What the task asks:
Look through the material below for "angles". Copy every line that contains it.

Data block:
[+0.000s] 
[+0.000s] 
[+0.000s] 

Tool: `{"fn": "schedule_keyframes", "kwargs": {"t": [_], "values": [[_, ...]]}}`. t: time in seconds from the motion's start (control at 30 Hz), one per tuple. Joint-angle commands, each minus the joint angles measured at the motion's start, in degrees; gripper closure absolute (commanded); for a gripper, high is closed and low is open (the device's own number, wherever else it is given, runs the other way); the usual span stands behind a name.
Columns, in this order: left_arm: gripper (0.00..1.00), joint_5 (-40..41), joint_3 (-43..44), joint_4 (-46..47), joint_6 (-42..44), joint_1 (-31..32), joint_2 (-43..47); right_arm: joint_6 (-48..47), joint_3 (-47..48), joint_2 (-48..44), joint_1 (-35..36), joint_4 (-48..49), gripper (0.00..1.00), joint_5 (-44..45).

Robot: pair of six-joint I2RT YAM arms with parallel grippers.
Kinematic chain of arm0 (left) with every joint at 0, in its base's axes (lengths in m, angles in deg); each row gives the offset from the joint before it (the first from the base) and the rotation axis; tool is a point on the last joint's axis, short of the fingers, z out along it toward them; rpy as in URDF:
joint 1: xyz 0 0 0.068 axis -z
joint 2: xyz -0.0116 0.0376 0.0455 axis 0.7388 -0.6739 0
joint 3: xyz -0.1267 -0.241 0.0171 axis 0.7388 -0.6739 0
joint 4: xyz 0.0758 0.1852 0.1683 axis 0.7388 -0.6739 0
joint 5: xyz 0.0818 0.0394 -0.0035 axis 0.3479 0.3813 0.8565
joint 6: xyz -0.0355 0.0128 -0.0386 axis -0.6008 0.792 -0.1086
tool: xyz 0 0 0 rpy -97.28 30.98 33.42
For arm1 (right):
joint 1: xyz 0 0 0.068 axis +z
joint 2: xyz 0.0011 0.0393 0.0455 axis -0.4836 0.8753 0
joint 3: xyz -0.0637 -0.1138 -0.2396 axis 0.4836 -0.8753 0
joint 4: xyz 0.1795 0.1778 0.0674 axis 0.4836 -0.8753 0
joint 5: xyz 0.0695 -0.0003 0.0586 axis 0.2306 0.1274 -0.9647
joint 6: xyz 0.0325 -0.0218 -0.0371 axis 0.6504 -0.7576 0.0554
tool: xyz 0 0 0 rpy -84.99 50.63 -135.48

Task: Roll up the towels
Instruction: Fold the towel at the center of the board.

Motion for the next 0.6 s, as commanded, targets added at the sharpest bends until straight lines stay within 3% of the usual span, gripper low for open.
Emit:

Task response:
Tool: `{"fn": "schedule_keyframes", "kwargs": {"t": [_], "values": [[_, ...]]}}`. t: time in seconds from the motion's start (control at 30 Hz), one per tuple. Joint-angle commands, each minus the joint angles measured at the motion's start, in degrees; gripper closure absolute (commanded); for a gripper, high is closed and low is open (the device's own number, wherever else it is given, runs the other way); the usual span stands behind a name.
Kinematic chain of arm0 (left) with every joint at 0, in its base's axes (lengths in m, angles in deg); each row gives the offset from the joint before it (the first from the base) and the rotation axis; tool is a point on the last joint's axis, short of the fingers, z out along it toward them; rpy as in URDF:

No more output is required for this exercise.